What changes in practice
- “Pro forma” DPIAs are now a direct risk. If you identify strong MFA, network segmentation, or orphan access cleanup but fail to implement on time, you mirror the sanctioned pattern. Expect requests for proof (logs, test reports, remediation tickets). cnil.fr
- Proportionality must be evidenced. Map each measure to risks to individuals: phishing‑resistant MFA for privileged accounts; at‑rest/in‑transit encryption and environment isolation for sensitive data; immutable backups and tested restores with met RTO/RPO; “mirror” guarantees at processors (Art. 28) with proof (attestations, audits) aligned with CSSF 22/806. eur-lex.europa.eu and cssf.lu
- Management is accountable for security. Under NIS 2, it must approve measures (Art. 20) and can be held liable (Art. 21). Align GDPR governance to this standard: bimonthly security/risk committee, effectiveness KPIs (MFA rollout, vulnerability remediation, backup coverage), and documented decisions. ilr.lu
- Fines also hit public bodies. France Travail shows a public body can be fined under Art. 32, with a €10M cap for security (Art. 83(4)). Luxembourg public bodies face the same exposure under the GDPR. cnil.fr
Common audit pitfalls
- DPIA lists “planned” measures without a dated rollout plan or evidence of deployment: assign an owner, milestone, and proof artifact per measure. cnil.fr
- Partial MFA (VPN/mail) but missing on admin consoles, HR/CRM, and privileged access tools: weak authentication raises risk and obligations in incidents. edpb.europa.eu
- Backups untested and not isolated: Article 32 targets the “ability to restore”; without regular tests, resilience is presumed deficient. eur-lex.europa.eu
- Orphan/inactive accounts not purged: dormant access is a common entry point and aggravates severity; track an inactive‑accounts‑over‑90‑days KPI. edpb.europa.eu
- Outsourcing without verifiable “sufficient guarantees”: Art. 28 clauses must be reflected in CSSF 22/806 controls (due diligence, reversibility, incident reporting); without proof, proportionality is disputable. cssf.lu
Next steps (Luxembourg)
To structure governance and control execution, an outsourced CISO for cyber steering can accelerate operational compliance and evidence of control effectiveness.

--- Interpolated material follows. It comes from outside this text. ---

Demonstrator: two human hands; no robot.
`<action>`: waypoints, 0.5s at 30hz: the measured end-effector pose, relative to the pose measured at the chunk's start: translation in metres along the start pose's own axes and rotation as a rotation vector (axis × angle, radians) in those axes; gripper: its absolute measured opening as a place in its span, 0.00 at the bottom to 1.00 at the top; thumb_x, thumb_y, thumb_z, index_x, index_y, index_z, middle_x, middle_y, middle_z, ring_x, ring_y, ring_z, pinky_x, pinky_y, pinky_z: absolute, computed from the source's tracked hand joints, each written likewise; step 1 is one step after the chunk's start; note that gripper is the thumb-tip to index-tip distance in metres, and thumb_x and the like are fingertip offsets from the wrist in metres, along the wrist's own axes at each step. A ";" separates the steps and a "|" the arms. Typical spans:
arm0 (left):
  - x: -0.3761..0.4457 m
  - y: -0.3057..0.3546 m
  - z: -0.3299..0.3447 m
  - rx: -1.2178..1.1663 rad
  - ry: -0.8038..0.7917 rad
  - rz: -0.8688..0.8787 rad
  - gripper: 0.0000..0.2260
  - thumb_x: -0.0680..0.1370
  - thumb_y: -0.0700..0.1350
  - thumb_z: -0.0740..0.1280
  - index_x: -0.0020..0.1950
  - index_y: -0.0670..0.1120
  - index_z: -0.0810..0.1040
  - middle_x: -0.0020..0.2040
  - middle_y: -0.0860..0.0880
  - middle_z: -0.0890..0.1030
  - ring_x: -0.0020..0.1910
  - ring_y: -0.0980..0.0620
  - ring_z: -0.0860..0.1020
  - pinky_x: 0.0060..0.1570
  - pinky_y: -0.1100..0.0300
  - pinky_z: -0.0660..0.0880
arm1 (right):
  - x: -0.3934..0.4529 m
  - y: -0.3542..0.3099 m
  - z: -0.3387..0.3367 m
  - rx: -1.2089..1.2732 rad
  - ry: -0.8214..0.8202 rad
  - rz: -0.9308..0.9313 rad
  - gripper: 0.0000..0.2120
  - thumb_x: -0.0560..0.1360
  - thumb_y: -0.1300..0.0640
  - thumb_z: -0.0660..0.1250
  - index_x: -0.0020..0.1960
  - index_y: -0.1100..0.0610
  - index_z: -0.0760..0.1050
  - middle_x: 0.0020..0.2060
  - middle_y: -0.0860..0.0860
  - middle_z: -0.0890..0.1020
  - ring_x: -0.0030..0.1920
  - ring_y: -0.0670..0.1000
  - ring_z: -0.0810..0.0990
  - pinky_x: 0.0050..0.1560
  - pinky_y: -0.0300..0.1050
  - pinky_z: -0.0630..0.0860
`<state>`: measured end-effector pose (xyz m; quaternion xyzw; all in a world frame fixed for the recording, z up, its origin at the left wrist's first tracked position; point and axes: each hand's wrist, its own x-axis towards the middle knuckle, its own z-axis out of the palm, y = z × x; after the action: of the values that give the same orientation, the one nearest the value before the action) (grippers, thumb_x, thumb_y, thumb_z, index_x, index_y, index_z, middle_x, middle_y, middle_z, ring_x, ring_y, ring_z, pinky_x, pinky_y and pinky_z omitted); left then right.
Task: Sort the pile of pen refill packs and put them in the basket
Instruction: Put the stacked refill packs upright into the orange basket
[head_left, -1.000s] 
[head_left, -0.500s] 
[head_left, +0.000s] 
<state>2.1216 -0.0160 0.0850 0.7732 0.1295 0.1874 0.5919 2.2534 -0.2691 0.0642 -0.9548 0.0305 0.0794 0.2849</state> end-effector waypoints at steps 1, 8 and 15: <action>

If you fall under NIS 2, align your controls and internal audit plan with local expectations and management body obligations; see our NIS 2 directive overview for essential entities. For local GDPR practice, also visit GDPR in Luxembourg and CNPD expectations.
Official sources
- CNIL — Personal data breach: €5M fine (22/01/2026). cnil.fr
- Légifrance — Deliberation SAN‑2026‑003 (22/01/2026). legifrance.gouv.fr
- GDPR (Arts. 32 and 83). eur-lex.europa.eu
- EDPB — Examples on personal data breach notification (01/2021). edpb.europa.eu
- CNPD Luxembourg — Chapter IV GDPR. cnpd.public.lu
- ILR — Security measures and supervision under NIS 2; management bodies. ilr.lu and ilr.lu
- CSSF — Circular 22/806 (updated 09/04/2025) and DORA alignment update. cssf.lu and cssf.lu
Key takeaway for May–June 2026: regulators across Europe — including Luxembourg — now look beyond policies. They verify execution, traceability, and effectiveness of Article 32 measures. A gap between DPIA and operational reality alone can trigger sanctions.